(Excerpts from a dataset)

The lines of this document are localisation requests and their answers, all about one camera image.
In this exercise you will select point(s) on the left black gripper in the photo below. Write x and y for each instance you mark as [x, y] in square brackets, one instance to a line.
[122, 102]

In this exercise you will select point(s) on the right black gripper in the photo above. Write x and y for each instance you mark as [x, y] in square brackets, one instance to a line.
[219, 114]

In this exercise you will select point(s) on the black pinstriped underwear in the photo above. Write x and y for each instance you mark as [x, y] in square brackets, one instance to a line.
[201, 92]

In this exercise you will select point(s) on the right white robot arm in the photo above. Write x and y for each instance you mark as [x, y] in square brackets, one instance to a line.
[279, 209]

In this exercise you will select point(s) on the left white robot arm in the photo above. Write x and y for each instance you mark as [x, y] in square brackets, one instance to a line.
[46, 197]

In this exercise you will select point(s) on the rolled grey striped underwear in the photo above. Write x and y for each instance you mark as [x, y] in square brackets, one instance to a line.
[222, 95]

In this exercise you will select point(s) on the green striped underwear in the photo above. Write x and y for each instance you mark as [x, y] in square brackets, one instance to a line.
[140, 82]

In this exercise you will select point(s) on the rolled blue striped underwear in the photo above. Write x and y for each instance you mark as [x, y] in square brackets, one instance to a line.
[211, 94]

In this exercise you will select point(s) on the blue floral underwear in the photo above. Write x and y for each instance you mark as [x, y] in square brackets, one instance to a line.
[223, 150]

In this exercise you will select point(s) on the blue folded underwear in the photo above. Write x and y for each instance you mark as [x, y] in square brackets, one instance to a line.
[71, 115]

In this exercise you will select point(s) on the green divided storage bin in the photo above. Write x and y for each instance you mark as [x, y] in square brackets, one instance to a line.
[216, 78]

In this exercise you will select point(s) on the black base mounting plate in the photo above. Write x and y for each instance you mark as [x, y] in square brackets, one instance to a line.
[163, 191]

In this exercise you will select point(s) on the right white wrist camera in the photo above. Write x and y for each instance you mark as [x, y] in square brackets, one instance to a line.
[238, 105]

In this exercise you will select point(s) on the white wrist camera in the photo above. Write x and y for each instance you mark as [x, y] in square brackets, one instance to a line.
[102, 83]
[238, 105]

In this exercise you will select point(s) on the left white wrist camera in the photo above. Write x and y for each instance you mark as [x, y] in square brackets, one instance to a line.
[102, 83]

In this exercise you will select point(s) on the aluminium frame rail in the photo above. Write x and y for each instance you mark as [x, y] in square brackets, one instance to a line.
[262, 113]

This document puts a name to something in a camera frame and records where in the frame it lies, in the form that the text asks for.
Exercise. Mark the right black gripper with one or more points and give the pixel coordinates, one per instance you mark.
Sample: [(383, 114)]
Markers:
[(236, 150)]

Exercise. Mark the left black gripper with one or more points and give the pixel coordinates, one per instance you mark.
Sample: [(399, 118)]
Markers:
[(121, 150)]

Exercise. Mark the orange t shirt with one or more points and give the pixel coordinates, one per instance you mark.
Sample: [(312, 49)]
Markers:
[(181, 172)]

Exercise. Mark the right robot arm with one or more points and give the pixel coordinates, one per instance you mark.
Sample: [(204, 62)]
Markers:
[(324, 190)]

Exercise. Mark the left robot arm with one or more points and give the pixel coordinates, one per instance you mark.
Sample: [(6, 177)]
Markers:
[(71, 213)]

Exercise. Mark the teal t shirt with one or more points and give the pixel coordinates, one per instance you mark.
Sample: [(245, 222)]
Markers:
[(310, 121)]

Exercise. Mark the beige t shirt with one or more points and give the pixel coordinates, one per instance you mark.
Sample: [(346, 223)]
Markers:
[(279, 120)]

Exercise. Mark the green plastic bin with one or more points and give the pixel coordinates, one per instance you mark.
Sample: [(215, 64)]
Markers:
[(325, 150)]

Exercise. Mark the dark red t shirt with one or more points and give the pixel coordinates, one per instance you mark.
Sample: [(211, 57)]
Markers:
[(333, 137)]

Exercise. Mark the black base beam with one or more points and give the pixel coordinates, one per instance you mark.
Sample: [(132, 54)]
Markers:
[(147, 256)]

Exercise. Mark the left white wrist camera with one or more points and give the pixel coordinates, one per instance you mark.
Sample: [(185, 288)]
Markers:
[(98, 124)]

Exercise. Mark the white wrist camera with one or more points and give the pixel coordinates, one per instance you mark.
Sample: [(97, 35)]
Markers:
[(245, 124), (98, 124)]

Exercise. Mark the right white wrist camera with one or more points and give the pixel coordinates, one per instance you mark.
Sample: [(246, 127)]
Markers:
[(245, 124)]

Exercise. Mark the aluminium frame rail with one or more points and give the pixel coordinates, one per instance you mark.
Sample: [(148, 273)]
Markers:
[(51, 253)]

WHAT TO WORK ON
Retrieve each line from the records above where the word "document" occurs.

FINISHED EXERCISE
The lines of this document are localisation requests and their answers, all about one camera image.
This document puts a name to something in a camera frame and records where in the frame it lies, in the form that the text asks for.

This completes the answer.